# [PROBLEM REQUIREMENTS]
Print nothing except the lines of the listing below from the line with "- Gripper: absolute" to the line with "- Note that", each exactly as written, both ends included.

# [STORED DATA]
+===+

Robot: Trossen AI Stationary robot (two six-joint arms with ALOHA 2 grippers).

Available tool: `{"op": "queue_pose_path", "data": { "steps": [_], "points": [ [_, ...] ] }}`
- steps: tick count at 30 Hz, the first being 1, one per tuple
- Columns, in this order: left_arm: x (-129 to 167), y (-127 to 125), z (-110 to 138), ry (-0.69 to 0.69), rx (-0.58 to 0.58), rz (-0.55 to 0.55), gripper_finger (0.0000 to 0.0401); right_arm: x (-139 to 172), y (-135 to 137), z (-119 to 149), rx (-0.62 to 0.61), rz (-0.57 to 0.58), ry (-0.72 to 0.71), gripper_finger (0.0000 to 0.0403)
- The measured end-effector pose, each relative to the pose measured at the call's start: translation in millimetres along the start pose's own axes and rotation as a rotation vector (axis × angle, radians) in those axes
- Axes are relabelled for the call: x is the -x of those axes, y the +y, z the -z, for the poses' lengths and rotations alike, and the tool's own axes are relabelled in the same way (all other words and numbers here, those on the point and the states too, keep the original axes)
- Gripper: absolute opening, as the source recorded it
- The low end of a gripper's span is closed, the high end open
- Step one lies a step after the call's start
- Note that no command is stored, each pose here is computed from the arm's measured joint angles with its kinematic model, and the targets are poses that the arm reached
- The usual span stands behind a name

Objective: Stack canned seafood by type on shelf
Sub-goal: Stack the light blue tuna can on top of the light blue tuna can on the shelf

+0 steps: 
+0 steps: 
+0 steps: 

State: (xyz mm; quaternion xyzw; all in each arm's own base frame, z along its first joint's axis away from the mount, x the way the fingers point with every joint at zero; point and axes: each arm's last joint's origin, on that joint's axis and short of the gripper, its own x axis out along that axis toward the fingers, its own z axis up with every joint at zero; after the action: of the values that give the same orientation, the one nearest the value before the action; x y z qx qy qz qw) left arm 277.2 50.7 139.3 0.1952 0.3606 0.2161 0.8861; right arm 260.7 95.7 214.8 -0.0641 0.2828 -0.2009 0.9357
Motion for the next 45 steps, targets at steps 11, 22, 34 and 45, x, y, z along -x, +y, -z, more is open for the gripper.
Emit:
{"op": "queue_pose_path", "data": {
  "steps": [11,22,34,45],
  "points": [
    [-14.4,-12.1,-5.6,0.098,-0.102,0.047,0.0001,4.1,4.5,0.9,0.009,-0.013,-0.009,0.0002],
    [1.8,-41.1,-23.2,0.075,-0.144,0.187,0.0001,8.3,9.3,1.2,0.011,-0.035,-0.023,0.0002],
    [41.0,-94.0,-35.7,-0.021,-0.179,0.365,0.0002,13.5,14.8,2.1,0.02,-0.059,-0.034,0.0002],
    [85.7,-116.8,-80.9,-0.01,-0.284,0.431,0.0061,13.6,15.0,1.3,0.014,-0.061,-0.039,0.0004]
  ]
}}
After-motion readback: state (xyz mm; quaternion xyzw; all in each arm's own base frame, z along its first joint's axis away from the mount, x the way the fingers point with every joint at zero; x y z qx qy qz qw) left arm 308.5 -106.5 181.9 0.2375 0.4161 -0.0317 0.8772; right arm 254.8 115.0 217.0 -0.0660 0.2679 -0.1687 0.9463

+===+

# [WORKED SOLUTION]
- Gripper: absolute opening, as the source recorded it
- The low end of a gripper's span is closed, the high end open
- Step one lies a step after the call's start
- Note that no command is stored, each pose here is computed from the arm's measured joint angles with its kinematic model, and the targets are poses that the arm reached

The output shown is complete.